Speaker of the Saeima
- In office 6 July 1993 – 7 November 1995
- Preceded by: Position established (Himself as Chairman of the Supreme Council)
- Succeeded by: Ilga Kreituse

Chairman of the Supreme Council
- In office 3 May 1990 – 6 July 1993
- Preceded by: Position established (Himself as Chairman of the Supreme Soviet)
- Succeeded by: Position abolished (Himself as Speaker of the Saeima Guntis Ulmanis as President of Latvia)

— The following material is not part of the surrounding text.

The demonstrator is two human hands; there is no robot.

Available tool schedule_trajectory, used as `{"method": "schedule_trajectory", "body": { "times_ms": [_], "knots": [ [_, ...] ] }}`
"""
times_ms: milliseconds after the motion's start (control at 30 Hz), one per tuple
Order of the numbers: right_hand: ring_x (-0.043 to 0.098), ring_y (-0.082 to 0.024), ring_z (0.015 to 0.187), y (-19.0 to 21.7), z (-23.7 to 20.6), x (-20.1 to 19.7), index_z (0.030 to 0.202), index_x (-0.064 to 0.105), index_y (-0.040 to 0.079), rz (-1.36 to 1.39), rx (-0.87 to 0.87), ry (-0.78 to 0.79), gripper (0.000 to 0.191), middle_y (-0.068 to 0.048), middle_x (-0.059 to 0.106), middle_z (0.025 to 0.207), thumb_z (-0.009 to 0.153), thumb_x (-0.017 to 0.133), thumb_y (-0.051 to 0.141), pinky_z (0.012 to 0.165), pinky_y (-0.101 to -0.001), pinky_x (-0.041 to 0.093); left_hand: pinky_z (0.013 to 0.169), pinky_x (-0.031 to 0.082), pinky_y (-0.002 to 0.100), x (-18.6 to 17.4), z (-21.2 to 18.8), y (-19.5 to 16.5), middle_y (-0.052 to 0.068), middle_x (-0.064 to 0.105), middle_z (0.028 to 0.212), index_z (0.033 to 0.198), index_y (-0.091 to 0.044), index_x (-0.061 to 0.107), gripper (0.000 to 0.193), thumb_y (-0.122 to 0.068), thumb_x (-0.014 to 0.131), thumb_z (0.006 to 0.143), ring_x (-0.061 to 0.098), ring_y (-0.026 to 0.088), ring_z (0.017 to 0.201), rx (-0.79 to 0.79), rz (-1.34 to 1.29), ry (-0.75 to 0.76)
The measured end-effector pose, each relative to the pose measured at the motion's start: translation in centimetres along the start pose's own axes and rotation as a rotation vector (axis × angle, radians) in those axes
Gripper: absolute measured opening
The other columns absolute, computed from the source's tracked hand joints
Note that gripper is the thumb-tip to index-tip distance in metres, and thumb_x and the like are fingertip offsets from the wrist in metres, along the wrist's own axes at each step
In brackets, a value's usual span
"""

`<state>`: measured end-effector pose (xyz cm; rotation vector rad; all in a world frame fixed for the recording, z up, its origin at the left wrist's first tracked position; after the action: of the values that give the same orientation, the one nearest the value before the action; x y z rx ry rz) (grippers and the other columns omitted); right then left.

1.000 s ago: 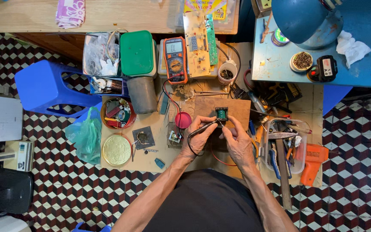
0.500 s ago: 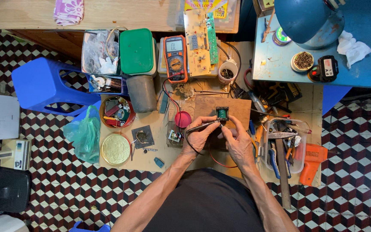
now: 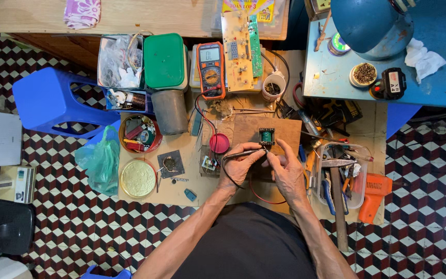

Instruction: The person holds a green circuit board and inspects it closely under a desk lamp using a magnifying glass, turning it to view different areas. They then set the board aside, pick up a small green electronic component, and probe its terminals with multimeter test leads while checking the multimeter display.

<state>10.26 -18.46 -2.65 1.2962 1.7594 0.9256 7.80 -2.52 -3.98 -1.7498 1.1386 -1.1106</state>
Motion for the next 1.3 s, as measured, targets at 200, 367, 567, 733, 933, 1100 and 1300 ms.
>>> {"method": "schedule_trajectory", "body": {
  "times_ms": [200, 367, 567, 733, 933, 1100, 1300],
  "knots": [
    [0.053, -0.005, 0.054, 0.4, -0.3, 0.0, 0.151, 0.045, 0.005, -0.001, -0.009, 0.005, 0.059, -0.006, 0.074, 0.08, 0.098, 0.063, 0.022, 0.048, -0.0218, 0.043, 0.08, 0.057, 0.023, -0.1, 0.1, -0.1, 0.005, 0.075, 0.102, 0.113, -0.002, 0.07, 0.023, -0.014, 0.075, 0.094, 0.071, 0.009, 0.091, -0.005, -0.005, -0.062],
    [0.05, -0.004, 0.054, 0.0, -0.2, -0.6, 0.148, 0.054, 0.006, 0.002, 0.002, -0.044, 0.053, -0.005, 0.074, 0.081, 0.098, 0.062, 0.022, 0.048, -0.0221, 0.041, 0.08, 0.057, 0.022, -0.8, 0.2, -1.4, 0.004, 0.077, 0.102, 0.114, -0.002, 0.068, 0.025, -0.013, 0.074, 0.093, 0.071, 0.007, 0.092, 0.054, 0.18, -0.136],
    [0.054, -0.001, 0.066, -0.9, 1.4, -1.3, 0.141, 0.054, 0.002, 0.03, -0.06, -0.094, 0.049, -0.003, 0.07, 0.086, 0.099, 0.067, 0.023, 0.057, -0.0182, 0.044, 0.08, 0.055, 0.022, -0.1, 0.9, -1.0, 0.005, 0.075, 0.102, 0.117, -0.001, 0.066, 0.026, -0.013, 0.072, 0.095, 0.067, 0.007, 0.09, 0.064, 0.125, -0.11],
    [0.046, -0.001, 0.057, -1.8, 2.9, -1.3, 0.127, 0.066, 0.001, 0.091, 0.072, -0.121, 0.039, -0.001, 0.07, 0.086, 0.1, 0.064, 0.029, 0.048, -0.0181, 0.036, 0.081, 0.055, 0.022, 0.0, 1.7, -0.6, 0.005, 0.077, 0.102, 0.115, -0.001, 0.065, 0.026, -0.016, 0.073, 0.095, 0.068, 0.007, 0.091, 0.04, 0.172, -0.14],
    [0.04, -0.001, 0.047, -2.1, 3.5, -0.9, 0.114, 0.07, 0.003, 0.246, 0.156, -0.116, 0.03, -0.003, 0.071, 0.085, 0.097, 0.067, 0.028, 0.042, -0.0183, 0.029, 0.078, 0.054, 0.021, -0.2, 2.3, -0.3, 0.002, 0.075, 0.101, 0.114, -0.002, 0.065, 0.026, -0.018, 0.072, 0.095, 0.066, 0.005, 0.09, 0.03, 0.136, -0.099],
    [0.04, -0.001, 0.047, -3.0, 4.0, -1.7, 0.107, 0.07, 0.002, 0.346, 0.173, -0.166, 0.026, -0.004, 0.071, 0.082, 0.099, 0.068, 0.027, 0.042, -0.0192, 0.028, 0.071, 0.05, 0.021, 0.6, 2.9, -0.3, 0.001, 0.07, 0.092, 0.114, -0.002, 0.066, 0.026, -0.019, 0.073, 0.096, 0.06, 0.004, 0.082, -0.006, 0.161, -0.031],
    [0.044, -0.003, 0.048, -2.8, 4.5, -3.1, 0.108, 0.071, 0.004, 0.36, 0.122, -0.215, 0.026, -0.004, 0.072, 0.084, 0.098, 0.066, 0.027, 0.043, -0.0205, 0.032, 0.077, 0.051, 0.02, 2.2, 4.8, 0.0, -0.001, 0.07, 0.096, 0.116, -0.003, 0.065, 0.027, -0.021, 0.071, 0.096, 0.061, 0.004, 0.087, -0.007, 0.104, 0.05]
  ]
}}
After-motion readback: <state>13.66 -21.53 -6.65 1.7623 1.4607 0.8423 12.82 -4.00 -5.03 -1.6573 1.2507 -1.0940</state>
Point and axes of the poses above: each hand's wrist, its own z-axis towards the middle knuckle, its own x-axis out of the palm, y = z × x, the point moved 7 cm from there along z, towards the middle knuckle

Chairman of the Supreme Soviet
- In office 27 July 1989 – 3 May 1990
- Preceded by: Aleksandrs Drīzulis
- Succeeded by: Position abolished (Himself as Chairman of the Supreme Council)

Personal details
- Born: 10 February 1942 (age 84) Pilda Parish, Reichskommissariat Ostland
- Party: Latvian Way
- Other political affiliations: Communist Party of Latvia (until 1991)

= Anatolijs Gorbunovs =

Latvian politician

Anatolijs Gorbunovs (born 10 February 1942), is a Latvian politician who served as the Chairman of the Supreme Soviet during the final years of the Soviet regime in Latvia and as Chairman of the Supreme Council of Latvia during the first years after the country regained its independence.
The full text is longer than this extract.